» Task statement
Each line below that carries the string "straight" must appear in the answer.

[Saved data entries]
□ □ □ □

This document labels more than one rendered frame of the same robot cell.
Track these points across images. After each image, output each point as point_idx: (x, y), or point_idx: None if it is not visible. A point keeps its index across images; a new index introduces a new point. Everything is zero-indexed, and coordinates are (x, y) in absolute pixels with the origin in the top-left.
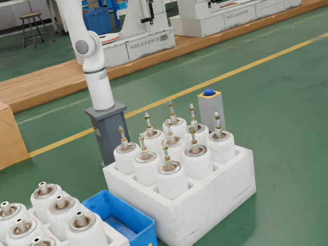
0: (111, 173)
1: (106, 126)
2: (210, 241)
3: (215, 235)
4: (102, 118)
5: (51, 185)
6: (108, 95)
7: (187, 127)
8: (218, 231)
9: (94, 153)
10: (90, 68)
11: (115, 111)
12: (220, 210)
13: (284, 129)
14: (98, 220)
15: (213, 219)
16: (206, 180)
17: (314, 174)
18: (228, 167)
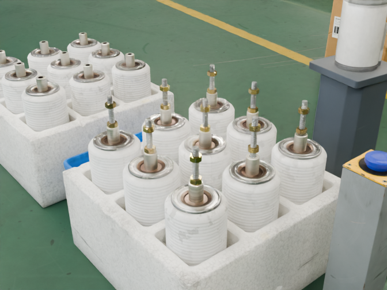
0: None
1: (319, 88)
2: (80, 277)
3: (91, 284)
4: (315, 69)
5: (141, 66)
6: (350, 43)
7: (262, 161)
8: (98, 289)
9: (383, 148)
10: None
11: (337, 75)
12: (120, 278)
13: None
14: (37, 98)
15: (109, 271)
16: (110, 208)
17: None
18: (137, 239)
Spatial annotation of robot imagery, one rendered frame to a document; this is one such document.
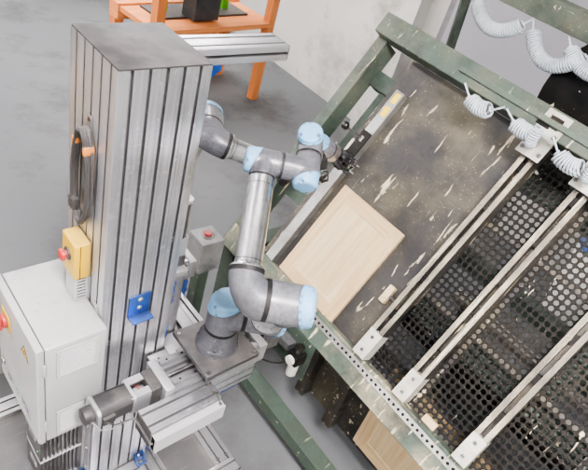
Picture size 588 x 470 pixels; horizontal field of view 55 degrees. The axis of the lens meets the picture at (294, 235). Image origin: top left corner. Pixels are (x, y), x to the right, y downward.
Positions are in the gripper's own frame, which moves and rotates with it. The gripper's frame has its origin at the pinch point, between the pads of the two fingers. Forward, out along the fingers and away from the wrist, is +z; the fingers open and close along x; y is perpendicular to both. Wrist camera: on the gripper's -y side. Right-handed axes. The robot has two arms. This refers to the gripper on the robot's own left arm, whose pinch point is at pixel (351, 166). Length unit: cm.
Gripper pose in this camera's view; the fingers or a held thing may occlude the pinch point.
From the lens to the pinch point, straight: 243.5
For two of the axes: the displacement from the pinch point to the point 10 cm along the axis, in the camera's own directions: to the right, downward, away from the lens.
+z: 5.0, 2.1, 8.4
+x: 6.2, -7.7, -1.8
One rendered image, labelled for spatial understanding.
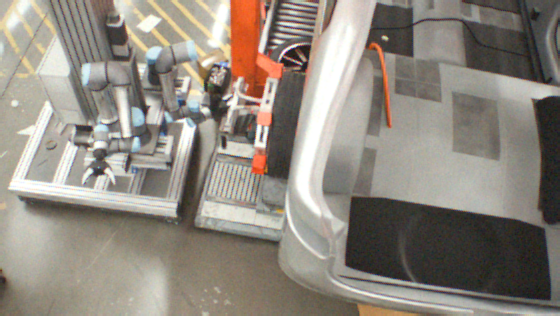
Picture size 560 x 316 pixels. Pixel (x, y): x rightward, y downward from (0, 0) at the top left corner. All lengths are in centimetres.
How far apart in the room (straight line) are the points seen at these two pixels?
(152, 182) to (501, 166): 232
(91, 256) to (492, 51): 333
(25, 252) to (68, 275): 39
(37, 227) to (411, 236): 263
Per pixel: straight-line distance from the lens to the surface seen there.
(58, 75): 302
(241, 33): 319
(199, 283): 351
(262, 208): 356
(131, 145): 269
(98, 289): 362
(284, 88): 284
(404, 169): 291
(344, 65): 217
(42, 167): 395
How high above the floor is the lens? 331
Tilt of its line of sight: 57 degrees down
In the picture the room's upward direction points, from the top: 6 degrees clockwise
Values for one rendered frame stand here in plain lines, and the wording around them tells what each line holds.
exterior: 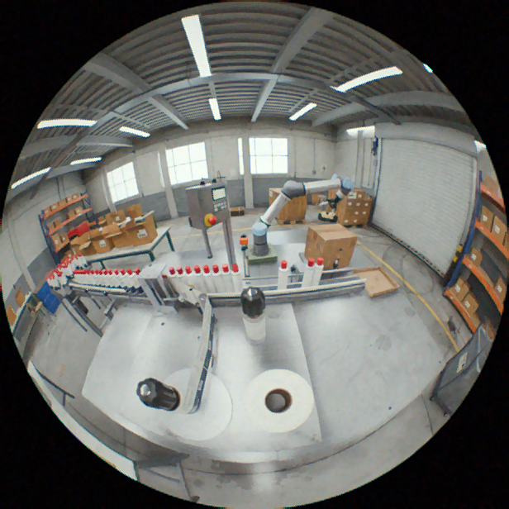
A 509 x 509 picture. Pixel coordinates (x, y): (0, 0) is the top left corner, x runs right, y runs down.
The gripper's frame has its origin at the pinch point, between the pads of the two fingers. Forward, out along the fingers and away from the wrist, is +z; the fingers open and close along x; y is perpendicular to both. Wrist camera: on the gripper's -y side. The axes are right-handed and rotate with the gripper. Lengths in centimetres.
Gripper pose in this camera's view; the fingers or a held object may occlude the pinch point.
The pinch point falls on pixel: (324, 211)
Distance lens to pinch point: 144.3
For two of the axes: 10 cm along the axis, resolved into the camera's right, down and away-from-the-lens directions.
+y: -5.5, 5.1, -6.6
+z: -4.2, 5.2, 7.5
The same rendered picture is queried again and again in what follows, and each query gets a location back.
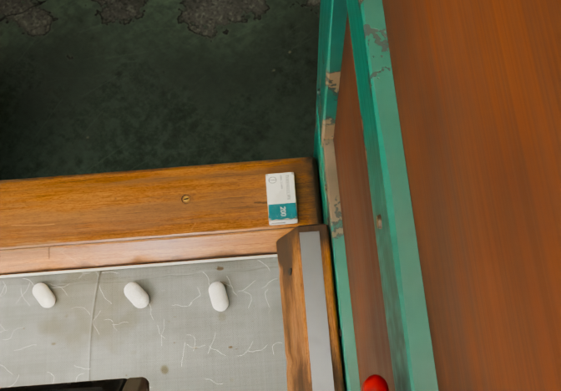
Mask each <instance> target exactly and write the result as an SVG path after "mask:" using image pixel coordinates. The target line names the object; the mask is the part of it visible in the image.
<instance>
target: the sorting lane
mask: <svg viewBox="0 0 561 391"><path fill-rule="evenodd" d="M130 282H135V283H137V284H139V285H140V286H141V287H142V288H143V289H144V291H145V292H146V293H147V294H148V295H149V304H148V305H147V306H146V307H143V308H137V307H136V306H135V305H134V304H133V303H132V302H131V301H130V300H129V299H128V298H127V297H126V296H125V294H124V288H125V286H126V285H127V284H128V283H130ZM213 282H221V283H222V284H223V285H224V286H225V290H226V294H227V297H228V300H229V305H228V307H227V308H226V309H225V310H224V311H222V312H220V311H217V310H215V309H214V308H213V306H212V302H211V300H210V294H209V287H210V285H211V284H212V283H213ZM38 283H44V284H46V285H47V286H48V288H49V289H50V290H51V292H52V293H53V295H54V296H55V298H56V301H55V303H54V305H53V306H52V307H42V306H41V305H40V303H39V302H38V300H37V299H36V298H35V296H34V295H33V287H34V286H35V285H36V284H38ZM136 377H144V378H146V379H148V381H149V391H287V379H286V352H285V339H284V328H283V317H282V306H281V288H280V273H279V266H278V259H277V254H275V255H264V256H243V257H232V258H221V259H210V260H199V261H188V262H167V263H156V264H145V265H134V266H123V267H102V268H91V269H80V270H69V271H58V272H37V273H26V274H15V275H4V276H0V388H6V387H17V386H28V385H39V384H50V383H71V382H82V381H93V380H104V379H115V378H126V379H128V378H136Z"/></svg>
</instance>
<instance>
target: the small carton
mask: <svg viewBox="0 0 561 391"><path fill-rule="evenodd" d="M265 181H266V194H267V205H268V217H269V225H270V226H272V225H283V224H294V223H298V215H297V205H296V186H295V177H294V172H287V173H276V174H266V175H265Z"/></svg>
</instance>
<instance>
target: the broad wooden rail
mask: <svg viewBox="0 0 561 391"><path fill-rule="evenodd" d="M287 172H294V177H295V186H296V205H297V215H298V223H294V224H283V225H272V226H270V225H269V217H268V205H267V194H266V181H265V175H266V174H276V173H287ZM314 224H323V220H322V211H321V195H320V186H319V177H318V169H317V161H316V158H315V157H298V158H287V159H276V160H255V161H244V162H233V163H222V164H211V165H189V166H178V167H167V168H156V169H145V170H124V171H113V172H102V173H91V174H80V175H59V176H48V177H37V178H26V179H15V180H0V276H4V275H15V274H26V273H37V272H58V271H69V270H80V269H91V268H102V267H123V266H134V265H145V264H156V263H167V262H188V261H199V260H210V259H221V258H232V257H243V256H264V255H275V254H277V249H276V242H277V241H278V239H280V238H281V237H283V236H284V235H285V234H287V233H288V232H289V231H291V230H293V229H294V228H296V227H297V226H303V225H314Z"/></svg>
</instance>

□ □ □ □

» Output for this exercise
From the lens to the pinch point, straight: 243.5
How far apart in the room (straight line) are the points seen at these two pixels?
Per pixel: straight-line distance from the lens to the surface seen there.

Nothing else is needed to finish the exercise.